» **ACTIVITY**:
Without including the pictures, copy each line below exactly as it reads.

» **PROVIDED RECORDS**:
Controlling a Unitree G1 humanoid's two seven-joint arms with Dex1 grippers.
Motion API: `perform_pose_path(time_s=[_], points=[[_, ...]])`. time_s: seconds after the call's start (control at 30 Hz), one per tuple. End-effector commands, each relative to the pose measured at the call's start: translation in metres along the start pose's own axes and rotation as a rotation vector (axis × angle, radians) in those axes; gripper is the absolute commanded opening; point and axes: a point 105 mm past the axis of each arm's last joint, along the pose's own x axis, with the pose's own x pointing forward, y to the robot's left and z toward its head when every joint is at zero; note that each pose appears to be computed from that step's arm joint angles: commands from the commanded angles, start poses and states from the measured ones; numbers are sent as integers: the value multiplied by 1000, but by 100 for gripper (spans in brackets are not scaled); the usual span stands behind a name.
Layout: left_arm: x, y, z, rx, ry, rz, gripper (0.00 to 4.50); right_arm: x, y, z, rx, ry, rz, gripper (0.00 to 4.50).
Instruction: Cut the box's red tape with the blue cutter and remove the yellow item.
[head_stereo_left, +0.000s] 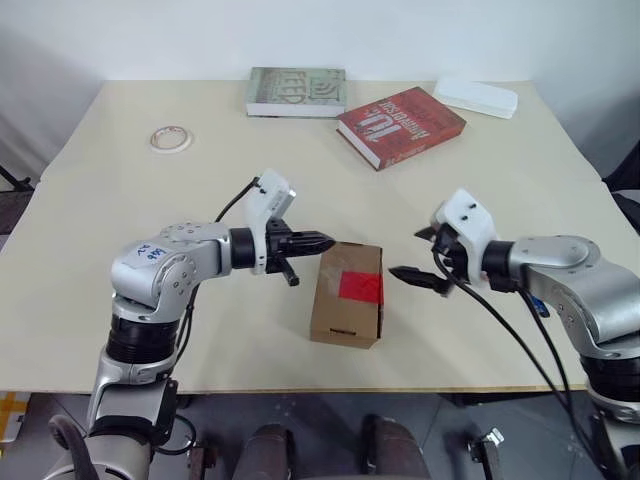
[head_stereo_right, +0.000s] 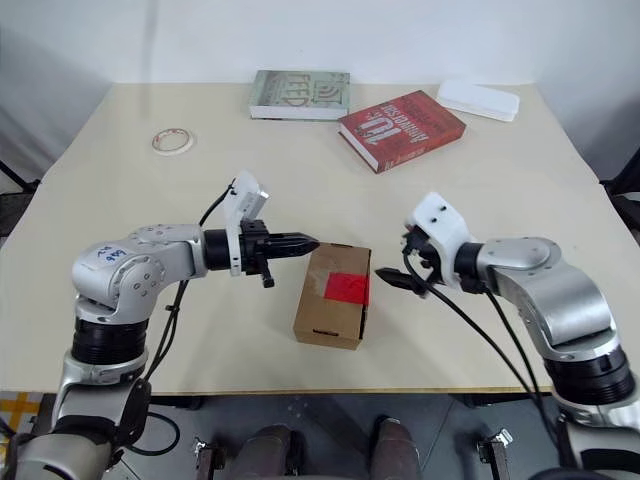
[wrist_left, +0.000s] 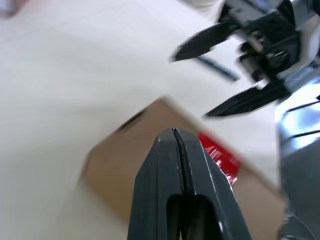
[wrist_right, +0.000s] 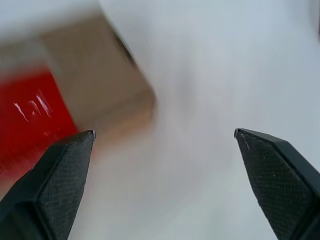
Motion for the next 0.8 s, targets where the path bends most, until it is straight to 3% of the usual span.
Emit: perform_pose_path(time_s=[0.03, 0.27, 0.63, 0.8], points=[[8, -7, 0, 17, 10, -49, 0, 9, 0, -1, 2, -13, -38, 448], [21, 5, -37, 65, 157, -39, 0, 14, -2, -30, -35, 93, -63, 448], [25, -4, -61, 86, 238, -87, 0, -8, -25, -46, -71, 171, -126, 448], [26, -3, -60, 84, 231, -76, 0, -14, -21, -79, -96, 290, -87, 448]])
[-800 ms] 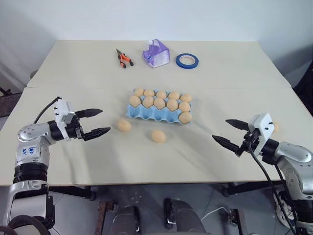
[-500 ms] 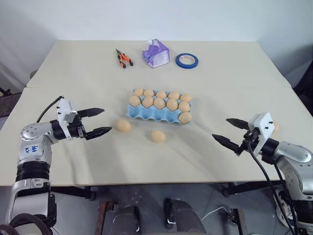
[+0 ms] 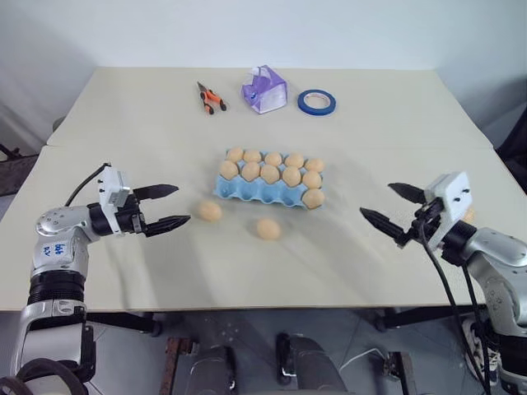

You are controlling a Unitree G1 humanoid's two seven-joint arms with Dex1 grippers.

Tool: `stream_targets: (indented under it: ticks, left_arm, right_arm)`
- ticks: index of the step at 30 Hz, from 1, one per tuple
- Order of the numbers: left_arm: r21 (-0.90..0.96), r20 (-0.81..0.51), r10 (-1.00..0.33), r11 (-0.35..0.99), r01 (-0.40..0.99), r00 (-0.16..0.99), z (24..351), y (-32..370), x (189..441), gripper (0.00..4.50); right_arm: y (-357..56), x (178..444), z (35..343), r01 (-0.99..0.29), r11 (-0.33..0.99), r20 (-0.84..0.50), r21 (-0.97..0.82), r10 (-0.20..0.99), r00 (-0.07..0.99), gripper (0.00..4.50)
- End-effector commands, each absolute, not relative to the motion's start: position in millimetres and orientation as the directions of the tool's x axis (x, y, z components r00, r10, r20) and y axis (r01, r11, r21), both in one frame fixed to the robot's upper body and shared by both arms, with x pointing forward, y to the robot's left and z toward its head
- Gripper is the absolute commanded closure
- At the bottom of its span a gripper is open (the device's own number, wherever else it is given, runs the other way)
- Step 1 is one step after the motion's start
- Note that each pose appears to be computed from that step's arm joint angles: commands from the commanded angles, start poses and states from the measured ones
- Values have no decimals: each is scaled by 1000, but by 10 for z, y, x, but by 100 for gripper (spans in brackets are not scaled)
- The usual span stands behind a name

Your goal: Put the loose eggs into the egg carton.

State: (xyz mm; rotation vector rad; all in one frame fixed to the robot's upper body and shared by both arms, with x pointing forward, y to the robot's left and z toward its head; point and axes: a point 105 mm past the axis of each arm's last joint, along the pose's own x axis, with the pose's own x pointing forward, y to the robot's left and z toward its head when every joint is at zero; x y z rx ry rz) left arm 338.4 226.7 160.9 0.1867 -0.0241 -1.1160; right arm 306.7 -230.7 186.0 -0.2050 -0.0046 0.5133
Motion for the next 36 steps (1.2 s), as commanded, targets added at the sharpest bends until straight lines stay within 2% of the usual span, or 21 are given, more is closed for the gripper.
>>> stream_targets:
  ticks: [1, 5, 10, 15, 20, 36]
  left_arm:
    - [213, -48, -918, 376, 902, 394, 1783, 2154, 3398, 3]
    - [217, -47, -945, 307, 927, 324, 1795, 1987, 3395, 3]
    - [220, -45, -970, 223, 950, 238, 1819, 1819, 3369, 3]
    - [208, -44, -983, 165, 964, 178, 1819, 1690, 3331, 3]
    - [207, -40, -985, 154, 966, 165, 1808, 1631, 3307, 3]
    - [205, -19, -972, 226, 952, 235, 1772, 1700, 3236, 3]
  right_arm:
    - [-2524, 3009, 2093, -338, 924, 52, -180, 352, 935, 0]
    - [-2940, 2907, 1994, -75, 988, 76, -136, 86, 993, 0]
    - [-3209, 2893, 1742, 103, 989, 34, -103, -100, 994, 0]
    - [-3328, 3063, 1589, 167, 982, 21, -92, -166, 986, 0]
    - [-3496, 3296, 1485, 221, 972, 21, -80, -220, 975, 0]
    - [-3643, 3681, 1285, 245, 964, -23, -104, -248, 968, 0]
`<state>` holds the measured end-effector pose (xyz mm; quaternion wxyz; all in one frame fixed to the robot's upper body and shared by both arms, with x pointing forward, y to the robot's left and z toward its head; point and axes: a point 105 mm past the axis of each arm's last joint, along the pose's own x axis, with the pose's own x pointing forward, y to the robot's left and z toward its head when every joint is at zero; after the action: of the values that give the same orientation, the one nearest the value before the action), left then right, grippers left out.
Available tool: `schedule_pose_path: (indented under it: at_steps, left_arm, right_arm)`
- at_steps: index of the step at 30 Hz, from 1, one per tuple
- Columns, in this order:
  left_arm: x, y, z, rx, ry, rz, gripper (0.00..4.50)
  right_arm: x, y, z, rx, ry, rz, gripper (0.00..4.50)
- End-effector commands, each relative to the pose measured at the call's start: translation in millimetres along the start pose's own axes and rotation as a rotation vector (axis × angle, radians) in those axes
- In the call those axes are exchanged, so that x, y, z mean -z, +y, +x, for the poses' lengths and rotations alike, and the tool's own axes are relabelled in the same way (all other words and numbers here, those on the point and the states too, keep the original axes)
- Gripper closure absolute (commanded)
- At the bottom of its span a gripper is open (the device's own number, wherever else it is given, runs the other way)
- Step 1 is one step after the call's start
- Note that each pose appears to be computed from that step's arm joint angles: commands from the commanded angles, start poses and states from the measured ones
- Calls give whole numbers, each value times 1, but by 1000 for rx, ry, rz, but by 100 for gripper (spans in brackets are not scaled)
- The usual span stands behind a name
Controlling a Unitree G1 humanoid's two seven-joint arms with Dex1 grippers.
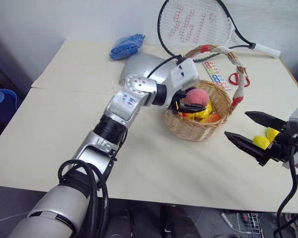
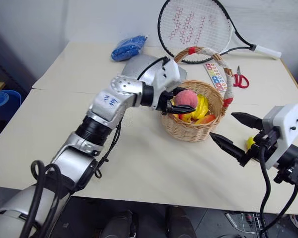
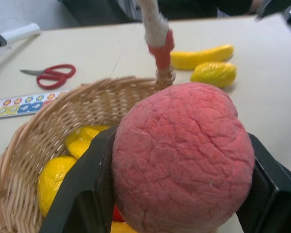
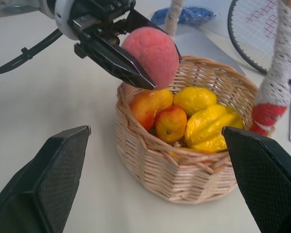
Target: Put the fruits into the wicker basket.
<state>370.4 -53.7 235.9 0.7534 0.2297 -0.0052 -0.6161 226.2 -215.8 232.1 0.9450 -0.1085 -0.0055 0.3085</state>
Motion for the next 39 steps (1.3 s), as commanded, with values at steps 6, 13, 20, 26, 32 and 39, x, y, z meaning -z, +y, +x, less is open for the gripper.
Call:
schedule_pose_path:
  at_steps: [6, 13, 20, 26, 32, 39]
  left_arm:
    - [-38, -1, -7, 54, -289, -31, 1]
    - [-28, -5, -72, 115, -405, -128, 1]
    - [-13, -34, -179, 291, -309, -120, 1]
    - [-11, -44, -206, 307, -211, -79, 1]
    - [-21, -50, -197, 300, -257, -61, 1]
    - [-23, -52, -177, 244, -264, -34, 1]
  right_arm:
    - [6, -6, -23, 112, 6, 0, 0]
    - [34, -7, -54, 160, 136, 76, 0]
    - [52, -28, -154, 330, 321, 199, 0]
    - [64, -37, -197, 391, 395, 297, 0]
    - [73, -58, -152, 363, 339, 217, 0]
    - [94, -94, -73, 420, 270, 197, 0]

» **YOUR SOLUTION**:
Controlling a Unitree G1 humanoid's two seven-joint arms with Dex1 grippers.
Motion API: `perform_pose_path(time_s=[_], points=[[_, ...]])`. time_s: seconds after the call's start (control at 30 Hz), one per tuple. End-effector commands, each relative to the pose measured at the call's start: translation in metres along the start pose's own axes and rotation as a rotation vector (axis × angle, radians) in those axes; gripper is the absolute commanded opening; point and axes: a point 105 mm past the axis of each arm's last joint, along the pose's own x axis, with the pose's own x pointing forward, y to the robot's left and z toward its head when every joint is at zero; note that each pose appears to be computed from that step's arm joint angles: commands from the commanded angles, start poses and states from the measured ones; numbers are sent as integers: the value multiplied by 1000, but by 100 for gripper (spans in brackets are not scaled); the usual span stands behind a name.
Layout: left_arm: x, y, z, rx, ry, rz, gripper (0.00 to 4.50); right_arm: x, y, z, rx, ry, rz, gripper (0.00 to 4.50).
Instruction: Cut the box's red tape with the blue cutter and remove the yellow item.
[head_stereo_left, +0.000s] 
[head_stereo_right, +0.000s] 
[wrist_left, +0.000s] 
[wrist_right, +0.000s] 
Motion for the next 0.8 s, targets where the path bends most, until it is straight to 3% of the usual span.
Emit: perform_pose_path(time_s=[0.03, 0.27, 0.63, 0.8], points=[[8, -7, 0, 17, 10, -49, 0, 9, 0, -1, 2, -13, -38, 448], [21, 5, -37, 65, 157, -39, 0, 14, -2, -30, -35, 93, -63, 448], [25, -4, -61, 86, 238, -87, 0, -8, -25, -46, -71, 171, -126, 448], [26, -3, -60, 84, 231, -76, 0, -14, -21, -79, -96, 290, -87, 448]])
[-800 ms] 
[-500 ms] 
[+0 ms] 

You are controlling a Unitree G1 humanoid's two seven-joint arms with Dex1 grippers.

Tool: `stream_targets: (indented under it: ticks, left_arm, right_arm)`
- ticks: index of the step at 30 Hz, from 1, one per tuple
- Order of the numbers: left_arm: r21 (-0.90..0.96), r20 (-0.81..0.51), r10 (-1.00..0.33), r11 (-0.35..0.99), r01 (-0.40..0.99), r00 (-0.16..0.99), z (24..351), y (-32..370), x (189..441), gripper (0.00..4.50); right_arm: y (-357..56), x (178..444), z (35..343), r01 (-0.99..0.29), r11 (-0.33..0.99), r20 (-0.84..0.50), r21 (-0.97..0.82), r10 (-0.20..0.99), r00 (-0.07..0.99), gripper (0.00..4.50)
- End-effector commands, each absolute, not relative to the motion's start: position in millimetres and orientation as the directions of the tool's x axis (x, y, z components r00, r10, r20) and y axis (r01, r11, r21), both in one frame fixed to the robot's upper body and shared by both arms, with x pointing forward, y to the robot's left and z toward its head
- Gripper is the absolute commanded closure
- At the bottom of its span a gripper is open (the device's own number, wherever else it is given, runs the other way)
- Step 1 is one step after the motion's start
- Note that each pose appears to be computed from that step's arm joint angles: commands from the commanded angles, start poses and states from the measured ones
- Values have no decimals: each is scaled by 1000, but by 10 for z, y, x, but by 100 for gripper (spans in brackets are not scaled)
- The usual span stands behind a name

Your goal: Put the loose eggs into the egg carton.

State: (xyz mm; rotation vector rad; all in one frame fixed to the robot's upper body and shared by both arms, with x pointing forward, y to the robot's left and z toward its head; point and axes: a point 105 mm past the axis of each arm's last joint, along the pose's own x axis, with the pose's own x pointing forward, y to the robot's left and z toward its head when every joint is at zero; x y z rx ry rz) left arm 338.4 226.7 160.9 0.1867 -0.0241 -1.1160; right arm 306.7 -230.7 186.0 -0.2050 -0.0046 0.5133
Motion for the next 36 steps (1.2 s), as commanded, targets added at the sharpest bends until straight lines stay within 2% of the usual span, or 21 are given, more is closed for the gripper.
>>> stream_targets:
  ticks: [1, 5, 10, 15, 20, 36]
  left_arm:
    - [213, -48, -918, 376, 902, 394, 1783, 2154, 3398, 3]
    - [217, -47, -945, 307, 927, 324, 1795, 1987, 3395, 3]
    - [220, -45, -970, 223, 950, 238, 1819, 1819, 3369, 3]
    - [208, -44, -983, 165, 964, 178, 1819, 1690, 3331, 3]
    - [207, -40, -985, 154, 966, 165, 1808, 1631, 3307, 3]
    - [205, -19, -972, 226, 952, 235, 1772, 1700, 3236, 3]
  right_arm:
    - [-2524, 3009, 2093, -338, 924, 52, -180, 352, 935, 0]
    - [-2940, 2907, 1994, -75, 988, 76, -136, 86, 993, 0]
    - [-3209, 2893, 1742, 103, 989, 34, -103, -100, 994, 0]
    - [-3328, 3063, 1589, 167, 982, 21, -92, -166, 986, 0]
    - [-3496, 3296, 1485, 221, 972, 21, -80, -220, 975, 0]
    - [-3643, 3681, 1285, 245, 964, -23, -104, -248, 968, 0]
`<state>` holds the measured end-effector pose (xyz mm; quaternion wxyz; all in one frame fixed to the robot's upper body and shared by both arms, with x pointing forward, y to the robot's left and z toward its head; point and axes: a point 105 mm past the axis of each arm's last joint, along the pose's own x axis, with the pose's own x pointing forward, y to the robot's left and z toward its head when every joint is at zero; after the action: of the values that give the same orientation, the one nearest the value before the action), left then right, grippers left out.
Available tool: `schedule_pose_path: (indented under it: at_steps, left_arm, right_arm)`
- at_steps: index of the step at 30 Hz, from 1, one per tuple
- Columns, in this order:
  left_arm: x, y, z, rx, ry, rz, gripper (0.00..4.50)
  right_arm: x, y, z, rx, ry, rz, gripper (0.00..4.50)
- End-effector commands, each relative to the pose measured at the call's start: translation in millimetres along the start pose's own axes and rotation as a rotation vector (axis × angle, radians) in those axes
- In the call those axes are exchanged, so that x, y, z mean -z, +y, +x, for the poses' lengths and rotations alike, and the tool's own axes are relabelled in the same way (all other words and numbers here, those on the point and the states too, keep the original axes)
- Gripper closure absolute (commanded)
- At the bottom of its span a gripper is open (the device's own number, wherever else it is given, runs the other way)
- Step 1 is one step after the call's start
- Note that each pose appears to be computed from that step's arm joint angles: commands from the commanded angles, start poses and states from the measured ones
- Calls give whole numbers, each value times 1, but by 1000 for rx, ry, rz, but by 100 for gripper (spans in brackets are not scaled)
- The usual span stands behind a name
Controlling a Unitree G1 humanoid's two seven-joint arms with Dex1 grippers.
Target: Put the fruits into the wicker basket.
<state>370.4 -53.7 235.9 0.7534 0.2297 -0.0052 -0.6161 226.2 -215.8 232.1 0.9450 -0.1085 -0.0055 0.3085</state>
Motion for the next 39 steps (1.3 s), as commanded, with values at steps 6, 13, 20, 26, 32 and 39, x, y, z meaning -z, +y, +x, less is open for the gripper.
Call:
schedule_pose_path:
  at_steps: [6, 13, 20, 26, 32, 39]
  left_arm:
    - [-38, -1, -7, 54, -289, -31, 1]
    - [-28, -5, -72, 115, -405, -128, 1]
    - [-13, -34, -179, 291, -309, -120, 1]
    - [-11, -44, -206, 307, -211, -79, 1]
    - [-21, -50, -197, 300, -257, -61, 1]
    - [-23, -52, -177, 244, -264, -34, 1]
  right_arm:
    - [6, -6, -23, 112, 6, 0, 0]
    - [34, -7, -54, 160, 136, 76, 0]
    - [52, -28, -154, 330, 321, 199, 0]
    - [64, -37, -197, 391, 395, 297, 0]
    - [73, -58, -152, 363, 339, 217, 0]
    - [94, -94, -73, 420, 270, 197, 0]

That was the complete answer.